■ Task item ■
Beginning with the first entry, set down each one exactly as shown.

(Source data)
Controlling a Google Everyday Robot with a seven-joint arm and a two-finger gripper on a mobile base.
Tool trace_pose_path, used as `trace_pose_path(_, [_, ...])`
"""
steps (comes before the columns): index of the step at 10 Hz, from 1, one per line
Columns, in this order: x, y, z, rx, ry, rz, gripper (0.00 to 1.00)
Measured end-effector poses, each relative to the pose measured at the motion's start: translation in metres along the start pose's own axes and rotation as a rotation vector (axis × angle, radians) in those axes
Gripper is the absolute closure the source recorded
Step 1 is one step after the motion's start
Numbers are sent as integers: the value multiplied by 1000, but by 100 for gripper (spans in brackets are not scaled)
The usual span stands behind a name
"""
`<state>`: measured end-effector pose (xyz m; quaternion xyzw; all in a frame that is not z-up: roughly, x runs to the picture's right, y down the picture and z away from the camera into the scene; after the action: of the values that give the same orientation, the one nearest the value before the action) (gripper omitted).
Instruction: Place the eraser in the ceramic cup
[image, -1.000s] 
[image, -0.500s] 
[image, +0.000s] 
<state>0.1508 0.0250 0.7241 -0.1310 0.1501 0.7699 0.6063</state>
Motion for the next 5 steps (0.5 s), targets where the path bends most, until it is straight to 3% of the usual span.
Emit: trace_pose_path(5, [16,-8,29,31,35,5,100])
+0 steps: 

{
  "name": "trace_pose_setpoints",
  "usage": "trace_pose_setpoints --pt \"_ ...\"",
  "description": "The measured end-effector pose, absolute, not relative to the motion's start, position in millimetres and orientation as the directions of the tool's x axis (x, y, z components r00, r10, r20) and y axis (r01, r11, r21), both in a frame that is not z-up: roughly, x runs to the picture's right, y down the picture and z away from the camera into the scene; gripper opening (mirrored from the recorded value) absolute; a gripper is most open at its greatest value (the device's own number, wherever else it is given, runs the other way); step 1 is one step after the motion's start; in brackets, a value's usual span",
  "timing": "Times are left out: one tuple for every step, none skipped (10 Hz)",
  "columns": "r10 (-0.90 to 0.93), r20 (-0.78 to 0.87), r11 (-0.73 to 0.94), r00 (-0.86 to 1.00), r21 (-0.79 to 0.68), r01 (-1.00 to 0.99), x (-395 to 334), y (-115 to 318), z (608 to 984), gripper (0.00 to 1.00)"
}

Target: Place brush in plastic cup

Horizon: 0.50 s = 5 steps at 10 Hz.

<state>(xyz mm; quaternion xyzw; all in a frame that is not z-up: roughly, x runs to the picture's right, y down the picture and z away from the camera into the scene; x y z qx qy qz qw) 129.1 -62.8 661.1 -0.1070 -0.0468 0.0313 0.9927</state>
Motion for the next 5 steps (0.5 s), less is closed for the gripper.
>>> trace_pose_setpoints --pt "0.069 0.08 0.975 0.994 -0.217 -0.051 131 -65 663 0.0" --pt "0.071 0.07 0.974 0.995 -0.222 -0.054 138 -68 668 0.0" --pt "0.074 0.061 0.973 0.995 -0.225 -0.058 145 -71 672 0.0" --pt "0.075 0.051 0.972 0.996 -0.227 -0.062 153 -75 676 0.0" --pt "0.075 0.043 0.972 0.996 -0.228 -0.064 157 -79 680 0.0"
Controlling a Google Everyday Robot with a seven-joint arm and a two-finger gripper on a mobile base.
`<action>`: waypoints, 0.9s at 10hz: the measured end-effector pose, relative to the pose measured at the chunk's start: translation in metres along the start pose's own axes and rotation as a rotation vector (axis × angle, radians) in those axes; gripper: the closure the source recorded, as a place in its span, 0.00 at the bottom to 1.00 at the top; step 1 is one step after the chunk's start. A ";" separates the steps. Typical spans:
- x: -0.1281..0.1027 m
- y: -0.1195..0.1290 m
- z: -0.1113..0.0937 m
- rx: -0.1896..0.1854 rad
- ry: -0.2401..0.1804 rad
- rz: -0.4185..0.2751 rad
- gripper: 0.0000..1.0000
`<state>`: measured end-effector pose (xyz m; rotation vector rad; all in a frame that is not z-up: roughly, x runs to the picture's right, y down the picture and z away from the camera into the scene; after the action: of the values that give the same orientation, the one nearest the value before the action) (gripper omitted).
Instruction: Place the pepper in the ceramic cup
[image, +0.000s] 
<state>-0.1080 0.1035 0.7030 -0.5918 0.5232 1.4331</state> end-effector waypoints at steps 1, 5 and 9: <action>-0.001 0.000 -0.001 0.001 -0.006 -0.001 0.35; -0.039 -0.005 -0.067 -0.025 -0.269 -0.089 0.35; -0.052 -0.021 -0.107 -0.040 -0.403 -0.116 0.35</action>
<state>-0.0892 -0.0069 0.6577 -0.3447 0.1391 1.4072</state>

■ Written reply ■
Controlling a Google Everyday Robot with a seven-joint arm and a two-finger gripper on a mobile base.
Tool trace_pose_path, used as `trace_pose_path(_, [_, ...])`
"""
steps (comes before the columns): index of the step at 10 Hz, from 1, one per line
Columns, in this order: x, y, z, rx, ry, rz, gripper (0.00 to 1.00)
Measured end-effector poses, each relative to the pose measured at the motion's start: translation in metres along the start pose's own axes and rotation as a rotation vector (axis × angle, radians) in those axes
Gripper is the absolute closure the source recorded
Step 1 is one step after the motion's start
Numbers are sent as integers: the value multiplied by 1000, but by 100 for gripper (spans in brackets are not scaled)
The usual span stands behind a name
"""
`<state>`: measured end-effector pose (xyz m; quaternion xyzw; all in a frame that is not z-up: roughly, x runs to the picture's right, y down the picture and z away from the camera into the scene; after the action: of the values that give the same orientation, the one nearest the value before the action) (gripper omitted).
Instruction: Place the eraser in the ceramic cup
[image, -1.000s] 
[image, -0.500s] 
[image, +0.000s] 
<state>0.1508 0.0250 0.7241 -0.1310 0.1501 0.7699 0.6063</state>
Motion for the next 5 steps (0.5 s), targets where the path bends most, until it is straight to 3% of the usual span.
Emit: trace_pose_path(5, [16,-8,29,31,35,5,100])
+0 steps: 

{
  "name": "trace_pose_setpoints",
  "usage": "trace_pose_setpoints --pt \"_ ...\"",
  "description": "The measured end-effector pose, absolute, not relative to the motion's start, position in millimetres and orientation as the directions of the tool's x axis (x, y, z components r00, r10, r20) and y axis (r01, r11, r21), both in a frame that is not z-up: roughly, x runs to the picture's right, y down the picture and z away from the camera into the scene; gripper opening (mirrored from the recorded value) absolute; a gripper is most open at its greatest value (the device's own number, wherever else it is given, runs the other way); step 1 is one step after the motion's start; in brackets, a value's usual span",
  "timing": "Times are left out: one tuple for every step, none skipped (10 Hz)",
  "columns": "r10 (-0.90 to 0.93), r20 (-0.78 to 0.87), r11 (-0.73 to 0.94), r00 (-0.86 to 1.00), r21 (-0.79 to 0.68), r01 (-1.00 to 0.99), x (-395 to 334), y (-115 to 318), z (608 to 984), gripper (0.00 to 1.00)"
}

Target: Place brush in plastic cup

Horizon: 0.50 s = 5 steps at 10 Hz.

<state>(xyz mm; quaternion xyzw; all in a frame that is not z-up: roughly, x runs to the picture's right, y down the picture and z away from the camera into the scene; x y z qx qy qz qw) 129.1 -62.8 661.1 -0.1070 -0.0468 0.0313 0.9927</state>
Motion for the next 5 steps (0.5 s), less is closed for the gripper.
>>> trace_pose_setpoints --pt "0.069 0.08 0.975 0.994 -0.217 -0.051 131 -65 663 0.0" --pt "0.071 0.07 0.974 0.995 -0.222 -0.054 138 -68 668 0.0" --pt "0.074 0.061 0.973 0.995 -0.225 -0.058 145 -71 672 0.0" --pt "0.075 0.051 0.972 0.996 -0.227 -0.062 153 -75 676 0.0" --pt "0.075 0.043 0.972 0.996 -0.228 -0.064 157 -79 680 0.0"
Controlling a Google Everyday Robot with a seven-joint arm and a two-finger gripper on a mobile base.
`<action>`: waypoints, 0.9s at 10hz: the measured end-effector pose, relative to the pose measured at the chunk's start: translation in metres along the start pose's own axes and rotation as a rotation vector (axis × angle, radians) in those axes; gripper: the closure the source recorded, as a place in its span, 0.00 at the bottom to 1.00 at the top; step 1 is one step after the chunk's start. A ";" separates the steps. Typical spans:
- x: -0.1281..0.1027 m
- y: -0.1195..0.1290 m
- z: -0.1113..0.0937 m
- rx: -0.1896..0.1854 rad
- ry: -0.2401..0.1804 rad
- rz: -0.4185..0.2751 rad
- gripper: 0.0000..1.0000
`<state>`: measured end-effector pose (xyz m; rotation vector rad; all in a frame that is not z-up: roughly, x runs to the picture's right, y down the picture and z away from the camera into the scene; after the action: of the values that give the same orientation, the one nearest the value before the action) (gripper omitted).
Instruction: Place the pepper in the ceramic cup
[image, +0.000s] 
<state>-0.1080 0.1035 0.7030 -0.5918 0.5232 1.4331</state> end-effector waypoints at steps 1, 5 and 9: <action>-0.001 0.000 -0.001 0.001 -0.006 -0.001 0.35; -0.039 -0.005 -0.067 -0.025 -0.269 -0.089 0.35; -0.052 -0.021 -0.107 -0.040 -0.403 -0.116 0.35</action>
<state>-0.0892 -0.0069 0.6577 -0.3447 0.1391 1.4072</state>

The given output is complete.